An in-your-face marketing gimmick from Ray-Ban and Facebook
By our News Team | 2021
Ray-Ban Stories let you wear the social media platform on your face. But the question is: would you really want to?
Is this wearable technology that defines the future – or just another weird and wacky marketing gimmick?
In partnership with eyewear brand Ray-Ban, Facebook has released a pair of smart glasses that offer social media addicts the ability to capture photos and videos without even needing to pull out their phone.
Photo by Ruan Richard at Unsplash
For privacy reasons, the idea of smart glasses has always been a tricky sell. Previously, Google Glass was a commercial failure because of these privacy concerns. Many public bars reportedly banned anyone wearing them, while some people even reacted with violence when they suspected they were being surreptitiously recorded.
The latest smart glasses, called Ray-Ban Stories, are functionally similar to devices already on the market, such as SnapChat Spectacles. They allow users to capture images and video and upload them to their social media accounts via an app called Facebook View.

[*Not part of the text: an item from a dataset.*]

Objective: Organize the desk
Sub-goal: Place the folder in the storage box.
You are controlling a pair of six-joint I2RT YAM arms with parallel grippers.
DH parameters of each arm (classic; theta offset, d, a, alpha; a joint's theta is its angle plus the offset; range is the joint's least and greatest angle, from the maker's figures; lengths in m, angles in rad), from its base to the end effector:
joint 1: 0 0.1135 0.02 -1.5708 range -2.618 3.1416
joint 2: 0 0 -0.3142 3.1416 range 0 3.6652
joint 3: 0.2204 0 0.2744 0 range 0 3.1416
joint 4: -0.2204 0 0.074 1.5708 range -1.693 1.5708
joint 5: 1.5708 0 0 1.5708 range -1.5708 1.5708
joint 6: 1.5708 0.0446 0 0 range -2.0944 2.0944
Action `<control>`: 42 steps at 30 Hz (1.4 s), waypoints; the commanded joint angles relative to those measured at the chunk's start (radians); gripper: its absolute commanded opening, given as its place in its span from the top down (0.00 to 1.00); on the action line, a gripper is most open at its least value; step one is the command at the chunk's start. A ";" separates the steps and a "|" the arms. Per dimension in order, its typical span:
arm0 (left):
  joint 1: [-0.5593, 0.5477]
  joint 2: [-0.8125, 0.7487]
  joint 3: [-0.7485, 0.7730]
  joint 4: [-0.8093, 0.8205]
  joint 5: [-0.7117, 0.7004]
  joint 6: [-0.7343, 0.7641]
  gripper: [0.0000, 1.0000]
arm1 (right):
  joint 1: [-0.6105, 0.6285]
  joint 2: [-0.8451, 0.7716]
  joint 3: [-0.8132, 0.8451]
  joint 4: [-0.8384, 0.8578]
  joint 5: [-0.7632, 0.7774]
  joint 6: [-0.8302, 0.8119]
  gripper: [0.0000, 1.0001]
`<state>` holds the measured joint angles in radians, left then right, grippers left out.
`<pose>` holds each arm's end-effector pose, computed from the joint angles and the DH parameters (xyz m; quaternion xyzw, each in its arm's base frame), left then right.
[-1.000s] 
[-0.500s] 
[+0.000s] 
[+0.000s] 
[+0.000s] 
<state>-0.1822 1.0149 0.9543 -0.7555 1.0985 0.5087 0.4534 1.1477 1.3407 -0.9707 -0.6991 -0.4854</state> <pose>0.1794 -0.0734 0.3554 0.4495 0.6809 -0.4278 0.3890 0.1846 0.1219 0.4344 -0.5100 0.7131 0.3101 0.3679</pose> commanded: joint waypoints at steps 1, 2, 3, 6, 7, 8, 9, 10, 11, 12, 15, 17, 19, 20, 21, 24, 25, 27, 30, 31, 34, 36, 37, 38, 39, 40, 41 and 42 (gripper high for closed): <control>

Users will be able to share content on Facebook and other Facebook-owned platforms. These include Instagram, WhatsApp and Messenger, as well as non-Facebook apps such as Twitter, TikTok and SnapChat. Besides two five-megapixel cameras, the glasses have three microphones and built-in speakers, so they can respond to voice commands and also be used for calls.
Mark Zuckerberg discusses Ray-Ban Stories
The glasses are the latest step in Facebook’s strategy to extend its brand footprint and develop wearable tech. As CEO Mark Zuckerberg puts it: such devices represent “a future where phones are no longer a central part of our lives”.
It’s not augmented reality (AR), but during his product launch video, Zuckerberg presented the glasses as a stepping-stone to more fully realised forms of wearable AR.
Ray-Ban Stories smart glasses and Facebook View are ads-free experiences, so wearers won’t see ads when using the glasses or app.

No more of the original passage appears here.